I watched a recording of a Webinar by Eric Sheninger, a principal of a New Jersey school, who happens to be a big advocate of digital technologies in education. Been following his blog for about a year now.

His big point on Digital Leadership (speaking for, and to school administrators) was that schools should mirror or parallel the real world.  In other words, few are actually doing that. (A point backed by Univ. of Texas professor Steve Minz, who says there has been much ‘floundering and flailing’  after they emerge from college.)

I’m very cognizant of this kind of thinking, because we in elementary schools feed that college pipeline.  I start my year by informing  my students that the ‘computers’ they will use in less than a decade, won’t even look like the ugly black boxes they see in my computer and tech lab. (Not to mention the posibility that they would not simply shrink, but become invisible, yet ubiquitous.)
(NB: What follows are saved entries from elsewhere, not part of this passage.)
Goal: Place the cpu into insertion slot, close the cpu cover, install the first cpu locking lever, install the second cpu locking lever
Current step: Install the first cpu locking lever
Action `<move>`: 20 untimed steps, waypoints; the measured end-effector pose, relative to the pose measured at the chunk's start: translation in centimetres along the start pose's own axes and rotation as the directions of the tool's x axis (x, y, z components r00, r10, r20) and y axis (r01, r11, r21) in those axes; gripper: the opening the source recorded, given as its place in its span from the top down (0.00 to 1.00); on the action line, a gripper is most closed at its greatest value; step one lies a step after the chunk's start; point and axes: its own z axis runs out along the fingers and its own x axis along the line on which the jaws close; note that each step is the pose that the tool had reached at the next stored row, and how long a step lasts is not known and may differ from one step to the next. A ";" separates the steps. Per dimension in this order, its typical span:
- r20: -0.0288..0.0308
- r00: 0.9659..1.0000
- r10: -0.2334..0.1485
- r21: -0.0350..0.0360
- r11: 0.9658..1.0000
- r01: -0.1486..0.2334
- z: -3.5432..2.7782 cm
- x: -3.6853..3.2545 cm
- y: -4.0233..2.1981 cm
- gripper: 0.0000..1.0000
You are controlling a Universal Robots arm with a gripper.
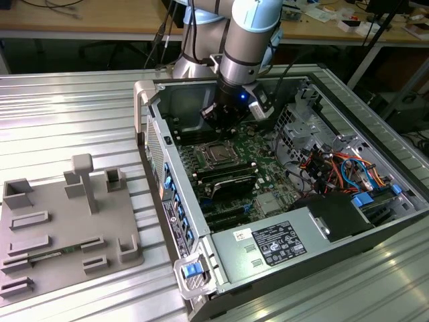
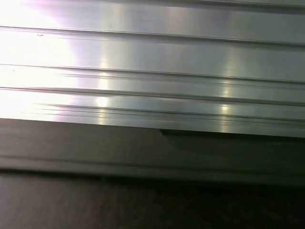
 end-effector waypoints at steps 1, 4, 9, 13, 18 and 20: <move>0.000 1.000 0.000 0.000 1.000 0.000 0.03 0.00 0.00 0.89; 0.000 1.000 0.000 0.000 1.000 0.000 0.09 0.00 0.00 0.89; 0.000 1.000 0.000 0.000 1.000 0.000 0.20 0.00 0.01 0.89; 0.000 1.000 0.000 0.000 1.000 0.000 0.32 0.00 0.01 0.89; 0.000 1.000 0.000 0.000 1.000 0.000 0.35 0.00 0.01 0.89; 0.000 1.000 0.000 0.000 1.000 0.000 0.35 0.00 0.01 0.89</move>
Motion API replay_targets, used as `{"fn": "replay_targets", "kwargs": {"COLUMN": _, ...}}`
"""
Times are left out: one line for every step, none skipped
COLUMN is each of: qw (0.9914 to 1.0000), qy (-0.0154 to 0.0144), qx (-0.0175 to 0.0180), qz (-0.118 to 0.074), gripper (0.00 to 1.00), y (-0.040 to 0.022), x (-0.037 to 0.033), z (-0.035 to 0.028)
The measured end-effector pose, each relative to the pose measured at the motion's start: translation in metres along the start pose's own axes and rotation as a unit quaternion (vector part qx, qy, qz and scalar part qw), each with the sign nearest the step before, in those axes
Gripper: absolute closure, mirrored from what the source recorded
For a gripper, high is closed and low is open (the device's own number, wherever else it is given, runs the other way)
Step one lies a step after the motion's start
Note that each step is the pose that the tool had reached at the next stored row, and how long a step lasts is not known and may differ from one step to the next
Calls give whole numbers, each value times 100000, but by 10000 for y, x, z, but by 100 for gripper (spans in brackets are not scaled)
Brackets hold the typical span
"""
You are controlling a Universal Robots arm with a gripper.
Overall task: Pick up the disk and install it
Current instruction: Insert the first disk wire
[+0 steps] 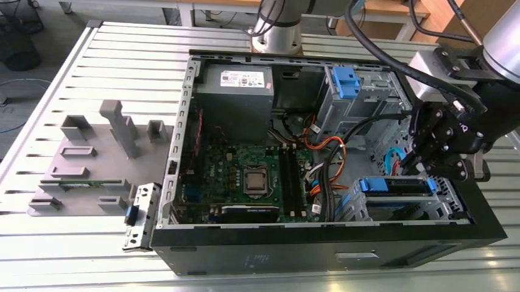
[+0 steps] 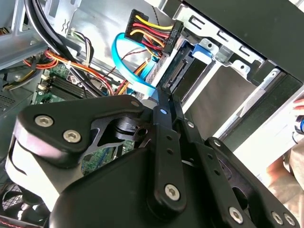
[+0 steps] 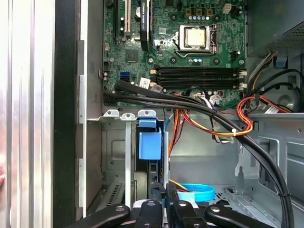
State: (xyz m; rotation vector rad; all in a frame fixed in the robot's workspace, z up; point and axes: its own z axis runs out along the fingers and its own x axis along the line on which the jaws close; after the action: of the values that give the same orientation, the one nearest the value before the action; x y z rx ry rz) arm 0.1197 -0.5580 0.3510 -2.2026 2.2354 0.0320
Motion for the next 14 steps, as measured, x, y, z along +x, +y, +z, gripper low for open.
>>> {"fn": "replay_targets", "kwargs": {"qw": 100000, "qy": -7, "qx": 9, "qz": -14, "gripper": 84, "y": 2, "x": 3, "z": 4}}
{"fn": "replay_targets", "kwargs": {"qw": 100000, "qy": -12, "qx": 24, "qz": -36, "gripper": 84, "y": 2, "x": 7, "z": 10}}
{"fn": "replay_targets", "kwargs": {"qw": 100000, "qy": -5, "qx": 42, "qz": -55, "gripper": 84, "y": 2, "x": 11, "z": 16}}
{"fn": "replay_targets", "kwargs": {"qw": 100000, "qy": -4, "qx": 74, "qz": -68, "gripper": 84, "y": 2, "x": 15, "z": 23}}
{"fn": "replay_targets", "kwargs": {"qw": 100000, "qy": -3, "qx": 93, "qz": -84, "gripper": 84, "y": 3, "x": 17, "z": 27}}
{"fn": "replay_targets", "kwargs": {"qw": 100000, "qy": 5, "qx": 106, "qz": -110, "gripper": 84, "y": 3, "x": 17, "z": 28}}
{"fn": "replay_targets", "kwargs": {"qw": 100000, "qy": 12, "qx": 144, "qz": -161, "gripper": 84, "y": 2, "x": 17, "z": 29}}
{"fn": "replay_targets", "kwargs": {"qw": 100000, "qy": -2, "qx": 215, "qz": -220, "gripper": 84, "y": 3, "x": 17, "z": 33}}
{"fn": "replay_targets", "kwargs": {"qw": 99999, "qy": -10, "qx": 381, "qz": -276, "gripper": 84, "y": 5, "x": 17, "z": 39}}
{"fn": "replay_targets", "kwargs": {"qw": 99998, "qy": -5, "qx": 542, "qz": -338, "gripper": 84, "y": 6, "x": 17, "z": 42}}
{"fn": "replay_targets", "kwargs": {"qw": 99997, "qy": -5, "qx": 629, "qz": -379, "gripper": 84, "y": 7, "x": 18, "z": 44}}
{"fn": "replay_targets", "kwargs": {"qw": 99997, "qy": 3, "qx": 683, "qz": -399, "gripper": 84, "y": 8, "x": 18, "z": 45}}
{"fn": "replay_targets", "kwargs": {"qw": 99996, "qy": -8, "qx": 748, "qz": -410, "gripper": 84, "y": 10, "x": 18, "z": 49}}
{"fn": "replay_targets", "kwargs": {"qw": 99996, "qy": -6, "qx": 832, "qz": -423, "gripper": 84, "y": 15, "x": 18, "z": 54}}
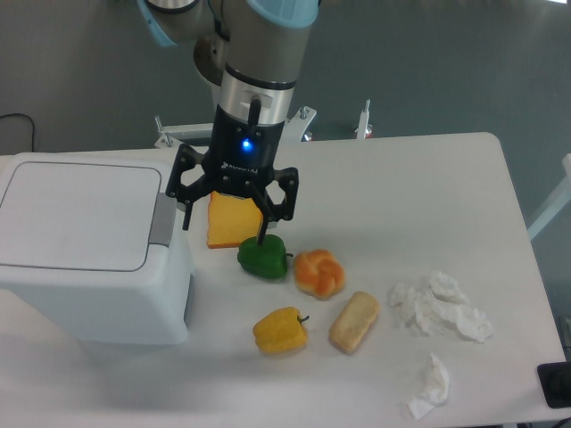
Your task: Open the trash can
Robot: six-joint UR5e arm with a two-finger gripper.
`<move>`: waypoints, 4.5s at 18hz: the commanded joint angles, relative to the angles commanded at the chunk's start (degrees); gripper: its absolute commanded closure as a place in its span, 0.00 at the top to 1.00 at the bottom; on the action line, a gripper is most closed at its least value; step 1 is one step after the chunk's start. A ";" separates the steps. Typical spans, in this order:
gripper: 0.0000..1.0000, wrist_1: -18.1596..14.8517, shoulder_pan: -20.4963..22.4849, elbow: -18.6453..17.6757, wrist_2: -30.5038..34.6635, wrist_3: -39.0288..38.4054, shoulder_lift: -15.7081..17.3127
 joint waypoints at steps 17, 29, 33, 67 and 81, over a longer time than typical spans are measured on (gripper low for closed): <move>1.00 0.09 -0.53 -1.85 0.09 0.53 0.09; 1.00 0.18 -0.53 -2.20 0.09 0.53 0.00; 1.00 0.18 -0.53 -2.20 0.09 0.53 0.00; 1.00 0.26 2.81 2.81 -1.23 1.84 0.35; 1.00 0.00 5.01 3.69 12.91 23.45 -0.44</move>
Sheninger has a list of seven pillars in this new model of digital leadership he offers:

1. Communications
2. Public Relations
3. Branding
4. Professional Growth
5. Student Engagement and Learning
6. Learning Environments and Spaces
7. Opportunity

Imgine that: principals and administrators having to deal with branding, in addition to student engagement. He makes some fascinating observations about our fear of technology. Interestingly, although he is a prolific blogger, he was at one time skeptical about social media!

My kinda guy!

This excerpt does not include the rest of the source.